**Task requirements**: Below are records; reproduce exactly the lines from the first through the one containing "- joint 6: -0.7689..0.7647".

[Entries taken from a collection]
++++++++++++++++++++
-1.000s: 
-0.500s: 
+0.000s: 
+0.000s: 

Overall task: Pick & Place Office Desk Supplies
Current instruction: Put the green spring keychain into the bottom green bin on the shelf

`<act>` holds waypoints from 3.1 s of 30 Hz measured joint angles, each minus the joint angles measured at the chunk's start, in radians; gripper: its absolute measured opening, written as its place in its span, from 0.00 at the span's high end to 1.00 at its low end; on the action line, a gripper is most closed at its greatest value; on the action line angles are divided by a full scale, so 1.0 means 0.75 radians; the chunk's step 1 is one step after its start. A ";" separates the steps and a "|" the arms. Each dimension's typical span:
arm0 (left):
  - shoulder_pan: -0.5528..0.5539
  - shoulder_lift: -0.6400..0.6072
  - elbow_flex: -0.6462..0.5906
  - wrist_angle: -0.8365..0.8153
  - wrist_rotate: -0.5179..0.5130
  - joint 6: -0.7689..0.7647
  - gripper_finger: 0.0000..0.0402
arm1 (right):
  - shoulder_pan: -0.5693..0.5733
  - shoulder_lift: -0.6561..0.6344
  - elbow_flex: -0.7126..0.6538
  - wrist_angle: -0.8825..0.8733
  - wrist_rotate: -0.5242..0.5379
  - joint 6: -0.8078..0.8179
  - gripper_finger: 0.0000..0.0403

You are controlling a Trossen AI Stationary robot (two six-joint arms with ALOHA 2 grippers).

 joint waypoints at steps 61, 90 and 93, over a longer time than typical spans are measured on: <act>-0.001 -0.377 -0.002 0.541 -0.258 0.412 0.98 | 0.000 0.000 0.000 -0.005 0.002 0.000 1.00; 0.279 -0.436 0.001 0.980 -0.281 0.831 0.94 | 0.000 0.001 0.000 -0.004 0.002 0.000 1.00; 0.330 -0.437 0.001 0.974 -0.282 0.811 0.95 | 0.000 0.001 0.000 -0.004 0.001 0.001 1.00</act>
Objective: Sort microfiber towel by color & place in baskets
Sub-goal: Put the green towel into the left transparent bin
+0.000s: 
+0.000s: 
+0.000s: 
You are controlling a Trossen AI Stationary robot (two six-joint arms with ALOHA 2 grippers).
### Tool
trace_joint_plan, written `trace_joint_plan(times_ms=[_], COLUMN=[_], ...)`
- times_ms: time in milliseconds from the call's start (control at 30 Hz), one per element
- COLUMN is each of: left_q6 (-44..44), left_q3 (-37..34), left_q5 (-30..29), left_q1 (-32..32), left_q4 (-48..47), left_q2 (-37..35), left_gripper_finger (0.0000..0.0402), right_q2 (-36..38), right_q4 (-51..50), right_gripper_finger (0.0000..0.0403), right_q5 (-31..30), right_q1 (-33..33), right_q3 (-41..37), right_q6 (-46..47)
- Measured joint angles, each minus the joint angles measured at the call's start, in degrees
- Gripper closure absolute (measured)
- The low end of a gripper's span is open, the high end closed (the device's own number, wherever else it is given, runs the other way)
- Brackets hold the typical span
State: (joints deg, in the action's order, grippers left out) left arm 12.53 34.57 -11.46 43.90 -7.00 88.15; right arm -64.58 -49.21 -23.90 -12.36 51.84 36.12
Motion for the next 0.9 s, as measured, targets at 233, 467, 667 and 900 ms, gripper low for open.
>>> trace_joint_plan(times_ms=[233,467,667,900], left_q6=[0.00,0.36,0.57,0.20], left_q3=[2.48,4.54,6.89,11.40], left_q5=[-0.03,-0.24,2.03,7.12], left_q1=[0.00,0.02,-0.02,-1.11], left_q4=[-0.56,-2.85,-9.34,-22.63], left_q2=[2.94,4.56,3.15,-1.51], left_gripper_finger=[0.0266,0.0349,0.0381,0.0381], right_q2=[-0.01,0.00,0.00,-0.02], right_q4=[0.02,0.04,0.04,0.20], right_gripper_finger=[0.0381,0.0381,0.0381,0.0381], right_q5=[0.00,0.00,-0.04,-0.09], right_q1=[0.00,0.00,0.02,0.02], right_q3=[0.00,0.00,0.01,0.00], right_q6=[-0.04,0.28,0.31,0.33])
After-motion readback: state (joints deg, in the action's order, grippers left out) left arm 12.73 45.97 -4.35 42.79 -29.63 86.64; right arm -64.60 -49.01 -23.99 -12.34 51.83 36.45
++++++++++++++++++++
**Response to this task**:
-1.000s: 
-0.500s: 
+0.000s: 
+0.000s: 

Overall task: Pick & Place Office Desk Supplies
Current instruction: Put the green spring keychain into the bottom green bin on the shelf

`<act>` holds waypoints from 3.1 s of 30 Hz measured joint angles, each minus the joint angles measured at the chunk's start, in radians; gripper: its absolute measured opening, written as its place in its span, from 0.00 at the span's high end to 1.00 at its low end; on the action line, a gripper is most closed at its greatest value; on the action line angles are divided by a full scale, so 1.0 means 0.75 radians; the chunk's step 1 is one step after its start. A ";" separates the steps and a "|" the arms. Each dimension's typical span:
arm0 (left):
  - shoulder_pan: -0.5528..0.5539
  - shoulder_lift: -0.6400..0.6072
  - elbow_flex: -0.6462..0.5906
  - wrist_angle: -0.8365..0.8153
  - wrist_rotate: -0.5179..0.5130
  - joint 6: -0.7689..0.7647

The full answer has now been given.